Step 2: Configure columns

After upload, click Detect Columns. Xybern parses the file and returns each column name alongside up to three sample values so you can see what is in it.

For each column, choose what to do:

Option Meaning
Skip Leave this column unchanged
Auto Detect entity type from the column name automatically
Person Treat values as person names
Email Treat values as email addresses
Phone Treat values as phone numbers
Organisation Treat values as company or organisation names
SSN Treat values as social security numbers
Credit Card Treat values as credit card numbers
IBAN Treat values as IBAN bank account numbers

Xybern pre-fills a suggestion for each column based on its name. A column called email starts on Email, a column called first_name or last_name starts on Person, a column called phone or mobile starts on Phone, a column called iban or bank_account starts on IBAN. You can override any suggestion before running.

Also pick a Policy and optionally a TTL (days before entity map entries expire). These apply to every column that is not set to Skip.

Step 3: Download the result

Click Anonymize. Xybern processes each row, replaces PII values with pseudonyms using your workspace entity map, and returns the file. The download preserves the original column structure and file format, CSV in, CSV out, JSON in, JSON out.

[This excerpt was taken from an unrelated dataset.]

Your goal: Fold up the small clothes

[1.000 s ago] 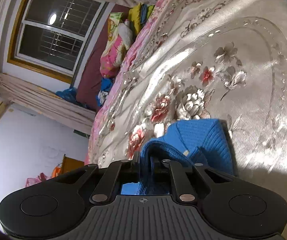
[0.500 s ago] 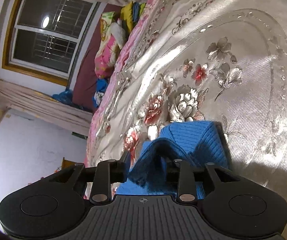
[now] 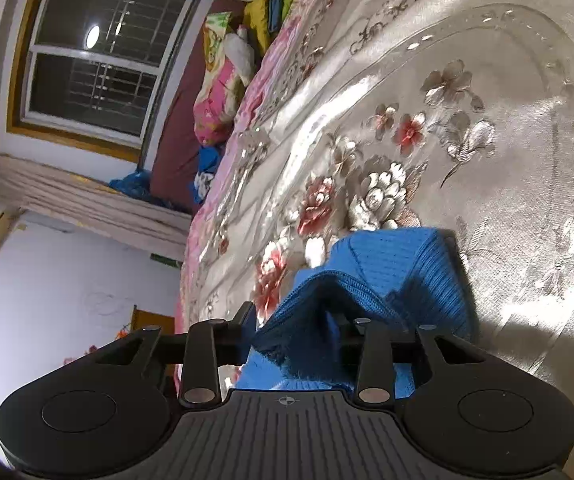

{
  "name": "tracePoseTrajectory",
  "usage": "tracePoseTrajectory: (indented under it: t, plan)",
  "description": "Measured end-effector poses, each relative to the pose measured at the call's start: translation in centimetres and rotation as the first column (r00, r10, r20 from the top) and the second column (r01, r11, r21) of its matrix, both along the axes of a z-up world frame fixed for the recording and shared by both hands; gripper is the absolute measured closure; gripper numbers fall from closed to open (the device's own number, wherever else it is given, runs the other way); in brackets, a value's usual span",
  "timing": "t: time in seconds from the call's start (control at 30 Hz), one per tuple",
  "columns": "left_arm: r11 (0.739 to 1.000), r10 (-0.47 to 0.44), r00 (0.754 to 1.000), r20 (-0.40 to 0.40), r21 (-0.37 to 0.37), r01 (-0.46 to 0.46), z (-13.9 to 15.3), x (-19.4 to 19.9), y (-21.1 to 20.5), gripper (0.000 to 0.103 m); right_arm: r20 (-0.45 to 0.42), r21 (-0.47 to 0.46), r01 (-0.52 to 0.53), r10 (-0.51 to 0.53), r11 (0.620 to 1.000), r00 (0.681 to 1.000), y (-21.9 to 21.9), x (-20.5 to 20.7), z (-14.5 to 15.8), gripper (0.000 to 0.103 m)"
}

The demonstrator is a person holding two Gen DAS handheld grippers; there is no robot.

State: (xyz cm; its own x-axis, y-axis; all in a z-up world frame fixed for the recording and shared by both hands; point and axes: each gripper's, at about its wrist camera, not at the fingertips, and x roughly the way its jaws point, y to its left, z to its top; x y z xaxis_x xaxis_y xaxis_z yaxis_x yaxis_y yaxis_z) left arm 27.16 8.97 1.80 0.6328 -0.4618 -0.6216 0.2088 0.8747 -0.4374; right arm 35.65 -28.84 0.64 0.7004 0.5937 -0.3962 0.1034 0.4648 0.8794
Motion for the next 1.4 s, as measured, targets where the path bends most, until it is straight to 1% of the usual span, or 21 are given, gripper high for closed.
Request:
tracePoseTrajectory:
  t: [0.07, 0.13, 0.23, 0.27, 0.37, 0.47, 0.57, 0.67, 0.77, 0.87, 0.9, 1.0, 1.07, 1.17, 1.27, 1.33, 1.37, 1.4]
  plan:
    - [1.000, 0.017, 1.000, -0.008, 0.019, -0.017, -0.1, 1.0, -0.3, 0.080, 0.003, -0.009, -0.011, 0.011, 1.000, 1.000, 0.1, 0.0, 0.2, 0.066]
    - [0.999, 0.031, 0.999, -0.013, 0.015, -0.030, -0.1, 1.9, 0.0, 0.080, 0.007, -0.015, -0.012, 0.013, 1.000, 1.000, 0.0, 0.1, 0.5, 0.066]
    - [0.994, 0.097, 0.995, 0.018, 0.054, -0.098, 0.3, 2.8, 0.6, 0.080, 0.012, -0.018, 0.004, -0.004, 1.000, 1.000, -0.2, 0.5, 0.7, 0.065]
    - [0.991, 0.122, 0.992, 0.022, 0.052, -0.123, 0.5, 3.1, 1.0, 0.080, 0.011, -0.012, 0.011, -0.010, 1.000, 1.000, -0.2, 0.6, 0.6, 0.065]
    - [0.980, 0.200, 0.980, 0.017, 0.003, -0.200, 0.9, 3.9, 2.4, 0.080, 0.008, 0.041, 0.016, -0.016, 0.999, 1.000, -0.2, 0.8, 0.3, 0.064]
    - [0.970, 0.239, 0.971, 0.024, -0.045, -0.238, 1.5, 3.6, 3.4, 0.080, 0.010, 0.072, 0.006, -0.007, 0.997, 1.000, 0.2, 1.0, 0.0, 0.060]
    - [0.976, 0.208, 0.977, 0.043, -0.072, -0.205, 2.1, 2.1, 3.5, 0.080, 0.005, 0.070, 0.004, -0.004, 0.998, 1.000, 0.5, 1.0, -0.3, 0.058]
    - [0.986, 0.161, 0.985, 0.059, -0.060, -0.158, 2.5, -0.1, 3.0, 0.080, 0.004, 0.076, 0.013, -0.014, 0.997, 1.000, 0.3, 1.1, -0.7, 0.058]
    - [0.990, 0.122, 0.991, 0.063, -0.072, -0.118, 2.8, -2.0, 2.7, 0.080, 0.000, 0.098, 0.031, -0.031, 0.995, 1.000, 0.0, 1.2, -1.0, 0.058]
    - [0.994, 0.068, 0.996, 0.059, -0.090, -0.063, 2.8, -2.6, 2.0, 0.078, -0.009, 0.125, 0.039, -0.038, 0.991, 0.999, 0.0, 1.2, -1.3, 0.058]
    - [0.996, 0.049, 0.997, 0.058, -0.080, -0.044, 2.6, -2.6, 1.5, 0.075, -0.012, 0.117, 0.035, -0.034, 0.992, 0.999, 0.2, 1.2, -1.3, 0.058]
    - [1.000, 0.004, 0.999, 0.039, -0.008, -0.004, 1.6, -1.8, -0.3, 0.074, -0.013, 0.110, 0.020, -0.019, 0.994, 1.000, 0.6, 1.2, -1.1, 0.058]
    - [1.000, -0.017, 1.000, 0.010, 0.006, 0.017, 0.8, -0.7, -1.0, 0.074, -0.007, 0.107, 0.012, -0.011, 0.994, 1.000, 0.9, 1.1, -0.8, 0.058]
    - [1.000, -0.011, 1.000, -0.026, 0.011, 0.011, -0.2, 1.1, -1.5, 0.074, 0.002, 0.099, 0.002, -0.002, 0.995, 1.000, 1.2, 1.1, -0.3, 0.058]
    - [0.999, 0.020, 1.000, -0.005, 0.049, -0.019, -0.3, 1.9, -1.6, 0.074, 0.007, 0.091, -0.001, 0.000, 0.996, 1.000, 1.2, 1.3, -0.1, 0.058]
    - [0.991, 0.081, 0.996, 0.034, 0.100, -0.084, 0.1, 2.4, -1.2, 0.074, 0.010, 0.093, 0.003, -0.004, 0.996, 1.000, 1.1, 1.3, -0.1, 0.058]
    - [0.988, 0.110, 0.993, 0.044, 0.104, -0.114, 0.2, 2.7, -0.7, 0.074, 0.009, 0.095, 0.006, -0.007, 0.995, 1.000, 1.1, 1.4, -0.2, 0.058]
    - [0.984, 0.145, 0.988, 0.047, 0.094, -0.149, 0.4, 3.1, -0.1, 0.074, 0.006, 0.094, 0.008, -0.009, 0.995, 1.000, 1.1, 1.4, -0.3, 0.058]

A count of entities anonymized per column is shown alongside the download button.


API

Both endpoints accept either a session cookie (dashboard) or a Bearer API key (external callers). To authenticate with an API key, include the Authorization header on every request:

Authorization: Bearer <your-api-key>

API keys are provisioned from the API Keys tab in your workspace.


Detect columns

POST /api/redact/{workspace_id}/structured/detect
Authorization: Bearer <your-api-key>
Content-Type: multipart/form-data

file: <binary>

Returns column names with sample values and a suggested entity type for each.

Response

{
  "ok": true,
  "filename": "contacts.csv",
  "format": "csv",
  "row_count": 250,
  "columns": [
    {
      "name": "first_name",
      "samples": ["Sarah", "James", "Mei"],
      "suggested_entity_type": "PERSON"
    },
    {
      "name": "email",
      "samples": ["sarah@acme.com", "j.carter@healthbridge.org"],
      "suggested_entity_type": "EMAIL"
    },
    {
      "name": "company",
      "samples": ["Acme Corp", "HealthBridge Ltd"],
      "suggested_entity_type": "ORG"
    },
    {
      "name": "notes",
      "samples": ["Reviewed contract on 2026-05-10"],
      "suggested_entity_type": "skip"
    }
  ]
}

Anonymize

POST /api/redact/{workspace_id}/structured/anonymize
Authorization: Bearer <your-api-key>
Content-Type: multipart/form-data

file:          <binary>
column_config: <JSON string>
policy_id:     <string>   (optional)
ttl_days:      <integer>  (optional, default 0)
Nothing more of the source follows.